[Problem to solve]
Pictures must be left out. Retype exactly the lines from the one containing "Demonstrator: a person" through the last line of the records below.

[Record excerpts]
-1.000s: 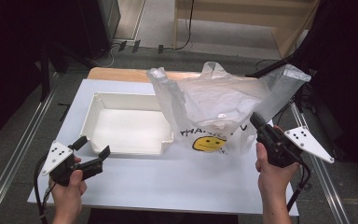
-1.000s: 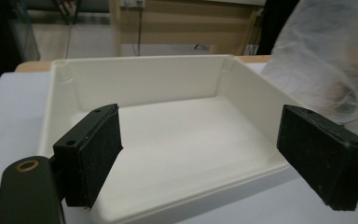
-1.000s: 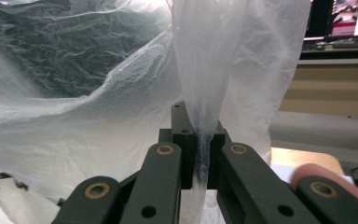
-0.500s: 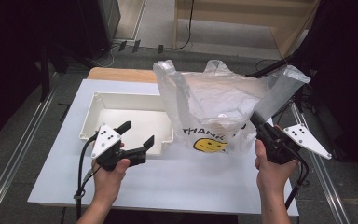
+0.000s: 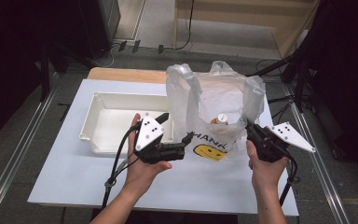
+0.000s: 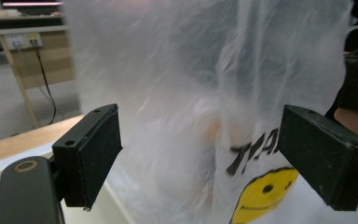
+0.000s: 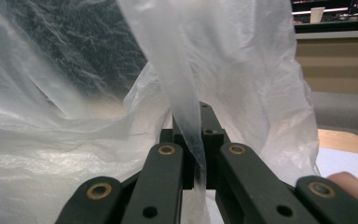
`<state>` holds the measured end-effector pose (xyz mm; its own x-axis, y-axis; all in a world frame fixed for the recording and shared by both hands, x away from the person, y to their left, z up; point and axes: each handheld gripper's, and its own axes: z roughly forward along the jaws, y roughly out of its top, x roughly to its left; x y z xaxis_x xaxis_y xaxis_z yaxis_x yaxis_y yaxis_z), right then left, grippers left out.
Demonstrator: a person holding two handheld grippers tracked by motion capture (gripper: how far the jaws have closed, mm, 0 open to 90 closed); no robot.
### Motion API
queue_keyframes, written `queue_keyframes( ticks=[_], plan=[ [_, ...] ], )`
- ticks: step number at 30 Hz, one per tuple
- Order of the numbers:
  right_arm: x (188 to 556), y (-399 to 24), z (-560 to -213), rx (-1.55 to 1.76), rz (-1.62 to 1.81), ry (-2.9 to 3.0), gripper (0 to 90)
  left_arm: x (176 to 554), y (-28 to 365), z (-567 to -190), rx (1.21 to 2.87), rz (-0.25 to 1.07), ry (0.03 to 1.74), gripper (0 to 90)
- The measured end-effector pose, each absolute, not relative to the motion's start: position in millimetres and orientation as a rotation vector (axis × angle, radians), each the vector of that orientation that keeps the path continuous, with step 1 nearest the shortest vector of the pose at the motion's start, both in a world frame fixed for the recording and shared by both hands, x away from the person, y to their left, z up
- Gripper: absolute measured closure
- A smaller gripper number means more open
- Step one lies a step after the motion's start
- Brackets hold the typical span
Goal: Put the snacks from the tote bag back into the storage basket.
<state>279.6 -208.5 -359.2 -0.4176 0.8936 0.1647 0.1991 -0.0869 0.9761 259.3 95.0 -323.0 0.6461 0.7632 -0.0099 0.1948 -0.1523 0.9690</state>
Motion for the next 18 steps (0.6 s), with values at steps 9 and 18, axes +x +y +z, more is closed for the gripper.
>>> queue_keyframes(
  ticks=[9,18],
  plan=[
    [282,-203,-367,1.182,1.528,1.668,90.0,268,70,-325,1.656,0.573,0.81,32.6],
    [288,-209,-379,1.239,1.504,1.68,90.0,295,70,-353,1.73,0.428,0.909,90.0]
  ],
)
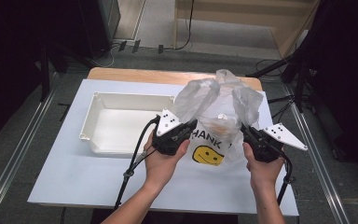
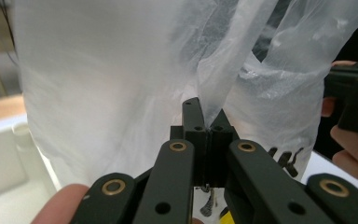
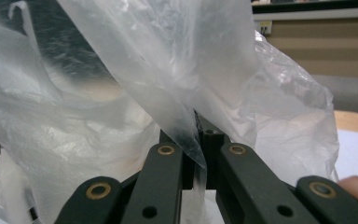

[Task result]
Demonstrator: a person holding two handheld grippers tracked by motion capture (gripper: how far the jaws have closed, mm, 0 open to 90 closed); no robot.
### Motion API
queue_keyframes, written `queue_keyframes( ticks=[_], plan=[ [_, ...] ], )`
- ticks: step number at 30 Hz, one per tuple
- Order of the numbers:
  right_arm: x (188 to 556), y (-399 to 24), z (-560 to -213), rx (-1.55 to 1.76), rz (-1.62 to 1.81), ry (-2.9 to 3.0), gripper (0 to 90)
  left_arm: x (176 to 554), y (-28 to 365), z (-567 to -190), rx (1.21 to 2.87), rz (-0.25 to 1.07), ry (0.03 to 1.74), gripper (0 to 90)
- The measured end-effector pose, each absolute, not relative to the motion's start: position in millimetres and orientation as a rotation vector (axis × angle, radians), each the vector of that orientation that keeps the path continuous, with step 1 nearest the shortest vector of the pose at the motion's start, both in a world frame fixed for the recording and shared by both hands, x away from the person, y to their left, z up
- Gripper: absolute measured closure
- A smaller gripper number means more open
- Step one lies a step after the motion's start
- Brackets hold the typical span
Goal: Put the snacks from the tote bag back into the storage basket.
<state>279.6 -208.5 -359.2 -0.4176 0.8936 0.1647 0.1991 -0.0869 0.9761 259.3 95.0 -323.0 0.6461 0.7632 -0.0099 0.1948 -0.1523 0.9690</state>
Motion for the next 18 steps (0.6 s), with values at steps 9 and 18, axes +x +y +z, more is closed for the gripper.
>>> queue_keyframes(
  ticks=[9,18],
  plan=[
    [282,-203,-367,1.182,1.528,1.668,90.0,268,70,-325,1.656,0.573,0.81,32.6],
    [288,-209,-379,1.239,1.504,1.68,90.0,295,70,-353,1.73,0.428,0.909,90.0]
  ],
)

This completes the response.